Monday, December 27, 2010

The Ghosts of Phillipses Past

I'm back from a few days of rest. It was a very quiet Christmas, just what Chrispy needed.

I also took a little time to do HPL research, and as usual uncovered some unbelievable items. I've been stunned so much, that I'm getting almost shock proof. Almost.

I uncovered a stirring memorial to Robie* Phillips that just about made me weep. I can't go into all the details right now, but suffice it to say it was a detailed eyewitness report of Robie's decline between Thanksgiving 1896 and January 1897.
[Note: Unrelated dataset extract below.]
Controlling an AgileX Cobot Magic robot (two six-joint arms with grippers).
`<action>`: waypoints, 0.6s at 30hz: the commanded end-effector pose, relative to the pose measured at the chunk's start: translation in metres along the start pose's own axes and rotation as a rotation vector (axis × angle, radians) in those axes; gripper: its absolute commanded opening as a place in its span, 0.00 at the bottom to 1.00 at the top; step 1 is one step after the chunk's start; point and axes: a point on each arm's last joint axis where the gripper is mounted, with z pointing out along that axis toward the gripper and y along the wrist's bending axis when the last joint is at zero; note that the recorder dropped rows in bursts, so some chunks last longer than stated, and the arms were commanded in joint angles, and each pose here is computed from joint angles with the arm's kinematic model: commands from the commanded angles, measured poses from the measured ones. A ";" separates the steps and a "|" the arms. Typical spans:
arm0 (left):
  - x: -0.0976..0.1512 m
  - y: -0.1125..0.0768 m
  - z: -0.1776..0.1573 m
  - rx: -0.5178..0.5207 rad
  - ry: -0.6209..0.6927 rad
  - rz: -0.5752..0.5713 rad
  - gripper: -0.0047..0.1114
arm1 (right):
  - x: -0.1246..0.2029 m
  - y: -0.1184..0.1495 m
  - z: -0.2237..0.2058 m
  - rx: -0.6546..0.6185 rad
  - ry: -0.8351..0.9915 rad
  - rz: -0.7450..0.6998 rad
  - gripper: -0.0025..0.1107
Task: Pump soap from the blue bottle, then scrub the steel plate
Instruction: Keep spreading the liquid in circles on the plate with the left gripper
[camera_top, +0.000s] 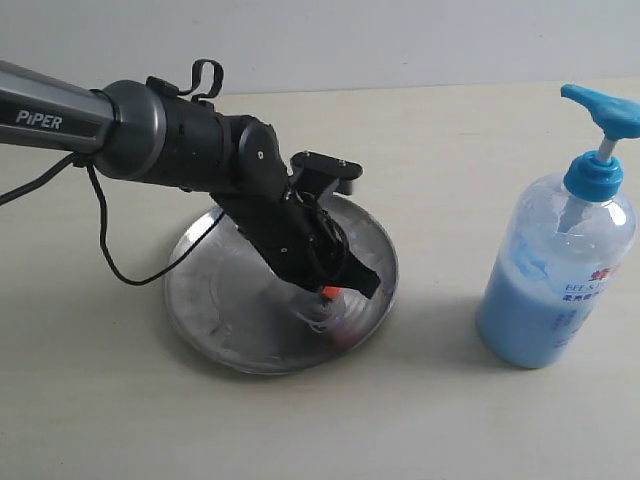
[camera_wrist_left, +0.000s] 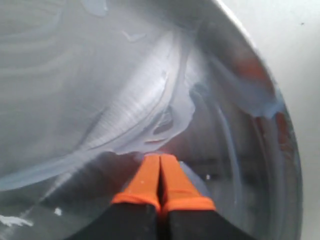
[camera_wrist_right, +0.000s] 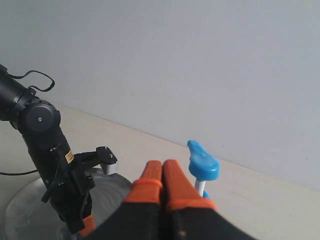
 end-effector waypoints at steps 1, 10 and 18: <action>0.014 0.013 0.007 -0.057 0.119 0.018 0.04 | -0.001 0.000 -0.001 0.008 -0.015 -0.015 0.02; 0.026 0.005 0.005 0.015 0.252 -0.042 0.04 | -0.001 0.000 -0.001 0.008 -0.015 -0.015 0.02; 0.014 -0.004 0.006 0.113 0.125 -0.092 0.04 | -0.001 0.000 -0.001 0.008 -0.015 -0.015 0.02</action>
It is hard for me to believe that hundreds of Lovecraft researchers missed these items, but they obviously were much more focused on Lovecraft and not his family. Those few who did care about the Phillips family, just didn't have the time and resources of instant information at one's fingertips as I have. As I stated before, I can do in one night on Google's archives what someone in the 1970's would take two weeks of vacation to do.

Google's search algorithms do not work well on the newspaper archives, unfortunately. I have to use the current reference dates made available by generous sources, and then slog through a mound of newspapers for those dates and several others on either side.

However, the theme of today's blog is "ghosts". About 8 years ago I stumbled over the name of H P Lovecraft. Who was he? Like many fans, I became obsessed with the details of his stories and life. Then something very bizarre began to happen.

Lovecraft took over my life.

At first it was a lark. People began to read. That was pretty exciting, and went well with my horror writing at the time. (I still think I turned out some very good stories and held my own with Stoker and other nominees). Then, it turned dark.

This year Lovecraft was not an obsession, I was possessed. The Phillips family, one after another, crawled inside my head and began to tell their life stories to me.

First the patriarch, Whipple Phillips laid out his business career to me in intimate and bloody detail.

Annie and Edward Gamwell were next, telling me about their beautiful wedding at 454 Angell Street, and how Gamwell slowly built up his publishing career from an obscure Brown University periodical to a Cambridge newspaper, and then collapsed into alcoholism.

Theodore Phillips senior and junior both chimed in to tell me about their life, though TWP II remains elusive and coy about how, when, and where he died. Through a kind genealogist of the Manton-Mitchell family, we compared notes and learned more about 612 Angell Street than any people have a right to know. Wow.

Lovecraft told me about his boyhood friends, their lives, their tragedies, and his own meteoric rise in astronomy - despite major illnesses - and then his collapse when he realized it would never come true. Then he had to tell me all about the Pykes and Metcalfs near 598 Angell. And how the city nearly wrecked Angell Street by widening of it. He has been quite yakkity about that kind of stuff.

And on it went even to this weekend with the intimate details of Robie Phillips death, and their subsequent trip to Moosup Valley and meeting Mrs Nancy Wood at Job D Place's home (who had just received a Tillinghast as a visitor).

Like a bizarre Dickensian drama, I have been commandeered by the ghosts of the Phillips clan, and honestly they and me have to have a sit down. I have quite a bit more of my life yet to live, and they need to chill out for a while. I can barely digest it all, much less tell you dear readers about all of it.

2011 will be about how I disseminate the massive details that I have uncovered, and blend it into what you kind correspondents have shared with me, as the Phillips and Lovecrafts and others of old Providence shared with you. It is a daunting task.

Edmund Morris just came out with the third - and last? - installment of Theodore Roosevelt's life. I can imagine what his life has been, and the sacrifices his family made for him to be rode on the Rough Rider's saddle.

Chrispy has a veritable mountain of obligations that live people are waiting upon, so sweet Phillipses, please !! you have waited a century and a half or more, can you just relax and let Chrispy work through all of this!

And you, kind blog readers, also be patient as I find the right time and conduits for this information. It is a story of drama and tears and Gilded Age drama, and Lovecraft's youth is that of a gifted boy in the Edwardian era that will cheer your heart as you root for him - despite knowing that it will all work out in the end, albeit very much differently than anyone (even he, HPL) foresaw.